**Work to be completed:**
Beneath this line are the data; copy exactly the part of them that opens with the line containing "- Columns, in" and closes with the line containing "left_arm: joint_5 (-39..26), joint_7", and only that part.

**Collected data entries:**

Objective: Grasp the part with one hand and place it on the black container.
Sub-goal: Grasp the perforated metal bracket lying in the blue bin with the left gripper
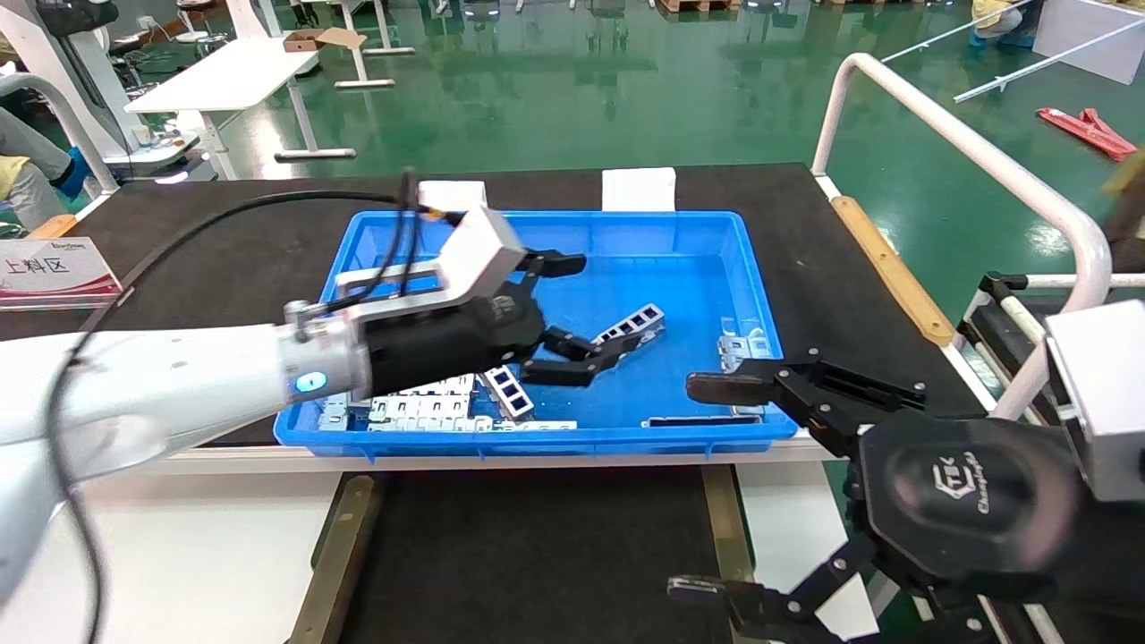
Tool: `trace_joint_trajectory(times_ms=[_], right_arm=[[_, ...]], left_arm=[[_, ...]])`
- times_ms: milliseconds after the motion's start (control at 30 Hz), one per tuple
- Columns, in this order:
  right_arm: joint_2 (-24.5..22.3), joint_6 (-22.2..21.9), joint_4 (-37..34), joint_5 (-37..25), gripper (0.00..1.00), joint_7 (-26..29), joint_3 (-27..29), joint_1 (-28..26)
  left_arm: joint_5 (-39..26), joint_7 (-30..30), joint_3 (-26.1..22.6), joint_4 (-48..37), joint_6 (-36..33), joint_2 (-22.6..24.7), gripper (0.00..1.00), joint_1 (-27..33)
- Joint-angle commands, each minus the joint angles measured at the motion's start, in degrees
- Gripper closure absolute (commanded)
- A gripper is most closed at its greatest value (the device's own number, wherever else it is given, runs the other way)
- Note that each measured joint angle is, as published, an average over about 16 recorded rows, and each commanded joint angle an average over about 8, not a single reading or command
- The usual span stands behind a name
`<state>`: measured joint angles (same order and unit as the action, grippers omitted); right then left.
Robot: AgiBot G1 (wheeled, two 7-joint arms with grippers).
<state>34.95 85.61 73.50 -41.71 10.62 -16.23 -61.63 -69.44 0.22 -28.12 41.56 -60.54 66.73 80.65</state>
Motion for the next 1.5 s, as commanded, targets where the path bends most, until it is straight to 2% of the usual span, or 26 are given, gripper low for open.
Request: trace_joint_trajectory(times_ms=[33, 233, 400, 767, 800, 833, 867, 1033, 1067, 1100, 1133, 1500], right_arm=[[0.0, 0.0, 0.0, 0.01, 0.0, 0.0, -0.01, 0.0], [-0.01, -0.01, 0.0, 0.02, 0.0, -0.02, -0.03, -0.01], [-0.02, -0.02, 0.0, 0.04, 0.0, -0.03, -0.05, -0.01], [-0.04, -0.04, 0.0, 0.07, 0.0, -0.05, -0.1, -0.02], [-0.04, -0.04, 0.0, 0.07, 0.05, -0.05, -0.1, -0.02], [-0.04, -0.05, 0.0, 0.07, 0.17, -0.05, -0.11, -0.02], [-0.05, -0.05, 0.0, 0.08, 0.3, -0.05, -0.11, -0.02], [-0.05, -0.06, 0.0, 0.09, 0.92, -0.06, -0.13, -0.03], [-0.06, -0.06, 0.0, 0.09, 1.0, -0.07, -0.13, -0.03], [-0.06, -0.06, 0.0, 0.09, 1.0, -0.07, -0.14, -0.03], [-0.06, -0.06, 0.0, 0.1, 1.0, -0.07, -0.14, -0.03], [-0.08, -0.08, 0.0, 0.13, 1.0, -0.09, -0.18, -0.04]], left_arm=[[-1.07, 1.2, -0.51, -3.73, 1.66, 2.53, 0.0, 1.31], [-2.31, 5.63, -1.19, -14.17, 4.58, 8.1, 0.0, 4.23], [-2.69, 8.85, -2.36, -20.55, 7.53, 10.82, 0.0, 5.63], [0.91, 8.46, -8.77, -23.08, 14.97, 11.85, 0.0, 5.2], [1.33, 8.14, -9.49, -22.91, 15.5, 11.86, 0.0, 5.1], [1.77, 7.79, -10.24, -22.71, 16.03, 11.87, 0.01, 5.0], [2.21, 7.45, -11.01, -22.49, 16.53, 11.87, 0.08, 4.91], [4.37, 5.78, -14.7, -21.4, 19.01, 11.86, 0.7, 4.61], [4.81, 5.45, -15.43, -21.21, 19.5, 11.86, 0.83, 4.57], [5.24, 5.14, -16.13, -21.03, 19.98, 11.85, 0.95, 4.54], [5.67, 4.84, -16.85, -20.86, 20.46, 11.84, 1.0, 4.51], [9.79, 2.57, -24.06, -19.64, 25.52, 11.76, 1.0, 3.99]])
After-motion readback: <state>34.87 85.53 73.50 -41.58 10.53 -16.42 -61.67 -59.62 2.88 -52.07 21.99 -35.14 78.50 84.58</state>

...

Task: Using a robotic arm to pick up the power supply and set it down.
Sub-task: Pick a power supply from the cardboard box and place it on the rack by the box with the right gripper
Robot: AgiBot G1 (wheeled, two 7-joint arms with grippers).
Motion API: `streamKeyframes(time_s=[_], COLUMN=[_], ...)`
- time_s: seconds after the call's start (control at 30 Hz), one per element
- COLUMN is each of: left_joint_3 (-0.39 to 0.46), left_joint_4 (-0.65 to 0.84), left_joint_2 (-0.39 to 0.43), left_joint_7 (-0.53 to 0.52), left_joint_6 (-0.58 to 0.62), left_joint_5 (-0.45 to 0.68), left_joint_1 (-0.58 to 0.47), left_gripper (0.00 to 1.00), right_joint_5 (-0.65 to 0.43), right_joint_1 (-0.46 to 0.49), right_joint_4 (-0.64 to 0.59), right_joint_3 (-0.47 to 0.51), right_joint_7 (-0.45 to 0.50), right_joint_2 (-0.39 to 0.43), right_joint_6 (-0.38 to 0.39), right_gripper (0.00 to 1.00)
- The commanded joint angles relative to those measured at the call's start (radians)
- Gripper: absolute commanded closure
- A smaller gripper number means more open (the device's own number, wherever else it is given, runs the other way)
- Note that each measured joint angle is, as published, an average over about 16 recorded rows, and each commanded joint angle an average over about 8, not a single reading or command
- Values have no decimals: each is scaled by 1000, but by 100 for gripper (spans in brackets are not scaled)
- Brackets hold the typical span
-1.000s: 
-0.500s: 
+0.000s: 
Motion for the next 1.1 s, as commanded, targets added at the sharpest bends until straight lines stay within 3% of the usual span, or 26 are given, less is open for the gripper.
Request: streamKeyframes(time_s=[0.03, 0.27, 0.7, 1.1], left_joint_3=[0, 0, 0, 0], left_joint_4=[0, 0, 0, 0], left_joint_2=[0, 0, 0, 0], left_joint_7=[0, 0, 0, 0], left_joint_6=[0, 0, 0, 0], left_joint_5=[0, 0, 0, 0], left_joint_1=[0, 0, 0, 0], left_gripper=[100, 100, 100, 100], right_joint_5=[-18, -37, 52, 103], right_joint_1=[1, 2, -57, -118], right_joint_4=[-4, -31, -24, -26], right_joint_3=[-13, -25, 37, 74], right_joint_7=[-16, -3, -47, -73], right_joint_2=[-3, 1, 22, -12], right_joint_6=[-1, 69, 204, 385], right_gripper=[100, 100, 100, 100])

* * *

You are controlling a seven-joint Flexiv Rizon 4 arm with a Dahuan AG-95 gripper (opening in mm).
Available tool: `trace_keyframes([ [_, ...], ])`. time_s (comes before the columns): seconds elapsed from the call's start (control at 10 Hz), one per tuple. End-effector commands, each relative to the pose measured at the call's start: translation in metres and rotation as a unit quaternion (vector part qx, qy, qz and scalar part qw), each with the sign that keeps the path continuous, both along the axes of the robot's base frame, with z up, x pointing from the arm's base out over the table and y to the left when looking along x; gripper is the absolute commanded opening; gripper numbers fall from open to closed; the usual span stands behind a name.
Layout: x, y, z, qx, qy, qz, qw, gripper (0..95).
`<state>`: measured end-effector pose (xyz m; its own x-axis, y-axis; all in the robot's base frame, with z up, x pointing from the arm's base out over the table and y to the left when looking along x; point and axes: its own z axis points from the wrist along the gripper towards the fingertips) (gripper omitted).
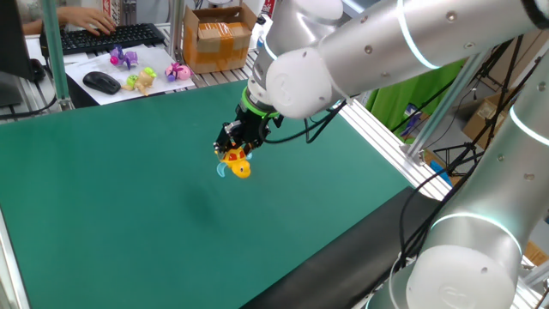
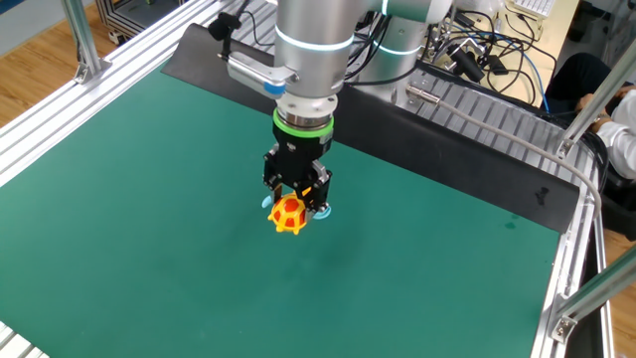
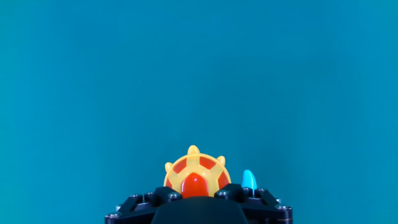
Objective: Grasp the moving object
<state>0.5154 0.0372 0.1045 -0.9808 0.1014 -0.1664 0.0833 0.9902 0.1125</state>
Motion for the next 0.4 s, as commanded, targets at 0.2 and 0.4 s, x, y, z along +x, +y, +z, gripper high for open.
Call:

**Final answer:**
- Columns, in this order:
  right_arm: joint_2 (-24.5..22.3), joint_6 (-22.2..21.9), joint_4 (-37..34), joint_5 (-37..25), gripper (0.00..1.00), joint_7 (-26..29), joint_3 (-27..29), joint_1 (-28..26)
  left_arm: joint_5 (-39..26), joint_7 (-30..30), joint_3 (-26.1..22.6), joint_4 (-48..37), joint_6 (-36..33), joint_2 (-22.6..24.7), gripper (0.00..1.00), joint_1 (-27..33)

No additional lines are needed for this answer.